● **The problem**
An exact copy of each line below is needed, with no images in it.

== Given information ==

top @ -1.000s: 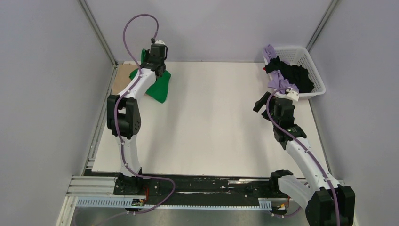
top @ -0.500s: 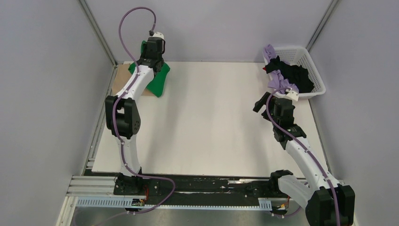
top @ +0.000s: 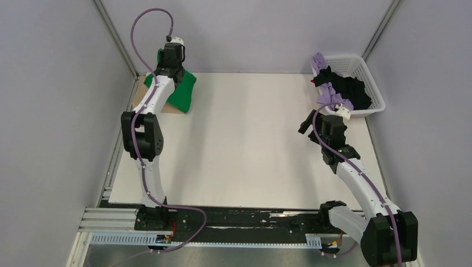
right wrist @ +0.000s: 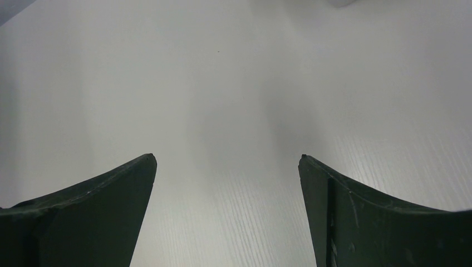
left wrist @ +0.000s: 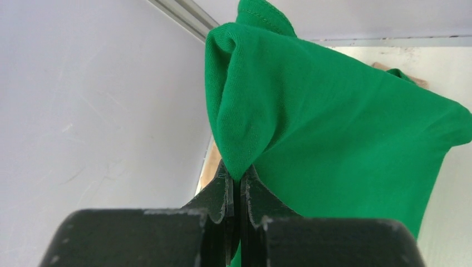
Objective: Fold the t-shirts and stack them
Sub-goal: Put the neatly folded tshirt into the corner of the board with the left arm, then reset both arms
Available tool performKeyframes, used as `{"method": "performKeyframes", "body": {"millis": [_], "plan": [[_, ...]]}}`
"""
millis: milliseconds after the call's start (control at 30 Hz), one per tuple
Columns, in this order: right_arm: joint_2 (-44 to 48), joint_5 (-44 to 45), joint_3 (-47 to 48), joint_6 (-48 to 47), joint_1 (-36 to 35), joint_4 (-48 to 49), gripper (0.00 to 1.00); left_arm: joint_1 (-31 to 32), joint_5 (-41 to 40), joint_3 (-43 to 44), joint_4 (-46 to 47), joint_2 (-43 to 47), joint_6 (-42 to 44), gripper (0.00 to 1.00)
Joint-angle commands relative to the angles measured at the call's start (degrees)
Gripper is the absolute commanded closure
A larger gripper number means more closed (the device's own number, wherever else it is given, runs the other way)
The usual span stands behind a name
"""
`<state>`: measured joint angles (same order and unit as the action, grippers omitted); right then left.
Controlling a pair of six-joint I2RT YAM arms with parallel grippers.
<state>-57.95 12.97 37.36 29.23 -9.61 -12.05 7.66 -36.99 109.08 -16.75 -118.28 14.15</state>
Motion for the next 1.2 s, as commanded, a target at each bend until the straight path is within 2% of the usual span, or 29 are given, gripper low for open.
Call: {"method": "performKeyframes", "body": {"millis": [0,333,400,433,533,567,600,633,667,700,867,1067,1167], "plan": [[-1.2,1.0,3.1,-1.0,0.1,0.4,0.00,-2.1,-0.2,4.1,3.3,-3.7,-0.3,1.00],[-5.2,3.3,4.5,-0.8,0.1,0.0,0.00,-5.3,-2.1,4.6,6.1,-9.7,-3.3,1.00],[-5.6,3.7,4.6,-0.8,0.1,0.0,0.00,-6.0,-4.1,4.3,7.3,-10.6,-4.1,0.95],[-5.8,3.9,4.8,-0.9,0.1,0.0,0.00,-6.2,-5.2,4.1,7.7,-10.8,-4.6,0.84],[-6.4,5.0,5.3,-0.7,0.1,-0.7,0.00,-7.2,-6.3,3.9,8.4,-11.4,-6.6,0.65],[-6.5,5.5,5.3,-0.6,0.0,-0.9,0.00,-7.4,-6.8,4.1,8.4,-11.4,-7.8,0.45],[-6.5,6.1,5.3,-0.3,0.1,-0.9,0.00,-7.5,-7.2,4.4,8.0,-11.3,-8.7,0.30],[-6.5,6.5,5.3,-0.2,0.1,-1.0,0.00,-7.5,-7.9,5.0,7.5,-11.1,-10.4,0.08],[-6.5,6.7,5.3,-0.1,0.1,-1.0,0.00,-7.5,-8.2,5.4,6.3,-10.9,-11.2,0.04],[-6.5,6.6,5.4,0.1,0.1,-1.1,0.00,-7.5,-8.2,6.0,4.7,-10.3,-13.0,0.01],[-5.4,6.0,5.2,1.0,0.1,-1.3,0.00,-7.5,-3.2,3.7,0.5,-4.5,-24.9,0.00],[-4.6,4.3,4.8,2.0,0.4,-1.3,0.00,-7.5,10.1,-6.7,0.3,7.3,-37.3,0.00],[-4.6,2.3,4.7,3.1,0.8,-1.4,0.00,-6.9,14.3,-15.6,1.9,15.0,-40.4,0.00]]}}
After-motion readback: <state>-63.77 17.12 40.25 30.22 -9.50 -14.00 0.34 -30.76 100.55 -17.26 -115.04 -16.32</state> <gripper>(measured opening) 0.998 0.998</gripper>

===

● **Solution for this problem**
top @ -1.000s: 
top @ -0.500s: 
top @ +0.000s: 
right wrist @ +0.000s: 
left wrist @ +0.000s: 
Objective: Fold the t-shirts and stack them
Sub-goal: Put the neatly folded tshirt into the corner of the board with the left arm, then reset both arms
Available tool performKeyframes, used as `{"method": "performKeyframes", "body": {"millis": [_], "plan": [[_, ...]]}}`
"""
millis: milliseconds after the call's start (control at 30 Hz), one per tuple
Columns, in this order: right_arm: joint_2 (-44 to 48), joint_5 (-44 to 45), joint_3 (-47 to 48), joint_6 (-48 to 47), joint_1 (-36 to 35), joint_4 (-48 to 49), gripper (0.00 to 1.00); left_arm: joint_1 (-31 to 32), joint_5 (-41 to 40), joint_3 (-43 to 44), joint_4 (-46 to 47), joint_2 (-43 to 47), joint_6 (-42 to 44), gripper (0.00 to 1.00)
Joint-angle commands relative to the angles measured at the call's start (degrees)
Gripper is the absolute commanded closure
A larger gripper number means more closed (the device's own number, wherever else it is given, runs the other way)
The usual span stands behind a name
"""
`<state>`: measured joint angles (same order and unit as the action, grippers omitted); right then left.
Controlling a pair of six-joint I2RT YAM arms with parallel grippers.
<state>-57.95 12.97 37.36 29.23 -9.61 -12.05 7.66 -36.99 109.08 -16.75 -118.28 14.15</state>
Motion for the next 1.2 s, as commanded, a target at each bend until the straight path is within 2% of the usual span, or 29 are given, gripper low for open.
Call: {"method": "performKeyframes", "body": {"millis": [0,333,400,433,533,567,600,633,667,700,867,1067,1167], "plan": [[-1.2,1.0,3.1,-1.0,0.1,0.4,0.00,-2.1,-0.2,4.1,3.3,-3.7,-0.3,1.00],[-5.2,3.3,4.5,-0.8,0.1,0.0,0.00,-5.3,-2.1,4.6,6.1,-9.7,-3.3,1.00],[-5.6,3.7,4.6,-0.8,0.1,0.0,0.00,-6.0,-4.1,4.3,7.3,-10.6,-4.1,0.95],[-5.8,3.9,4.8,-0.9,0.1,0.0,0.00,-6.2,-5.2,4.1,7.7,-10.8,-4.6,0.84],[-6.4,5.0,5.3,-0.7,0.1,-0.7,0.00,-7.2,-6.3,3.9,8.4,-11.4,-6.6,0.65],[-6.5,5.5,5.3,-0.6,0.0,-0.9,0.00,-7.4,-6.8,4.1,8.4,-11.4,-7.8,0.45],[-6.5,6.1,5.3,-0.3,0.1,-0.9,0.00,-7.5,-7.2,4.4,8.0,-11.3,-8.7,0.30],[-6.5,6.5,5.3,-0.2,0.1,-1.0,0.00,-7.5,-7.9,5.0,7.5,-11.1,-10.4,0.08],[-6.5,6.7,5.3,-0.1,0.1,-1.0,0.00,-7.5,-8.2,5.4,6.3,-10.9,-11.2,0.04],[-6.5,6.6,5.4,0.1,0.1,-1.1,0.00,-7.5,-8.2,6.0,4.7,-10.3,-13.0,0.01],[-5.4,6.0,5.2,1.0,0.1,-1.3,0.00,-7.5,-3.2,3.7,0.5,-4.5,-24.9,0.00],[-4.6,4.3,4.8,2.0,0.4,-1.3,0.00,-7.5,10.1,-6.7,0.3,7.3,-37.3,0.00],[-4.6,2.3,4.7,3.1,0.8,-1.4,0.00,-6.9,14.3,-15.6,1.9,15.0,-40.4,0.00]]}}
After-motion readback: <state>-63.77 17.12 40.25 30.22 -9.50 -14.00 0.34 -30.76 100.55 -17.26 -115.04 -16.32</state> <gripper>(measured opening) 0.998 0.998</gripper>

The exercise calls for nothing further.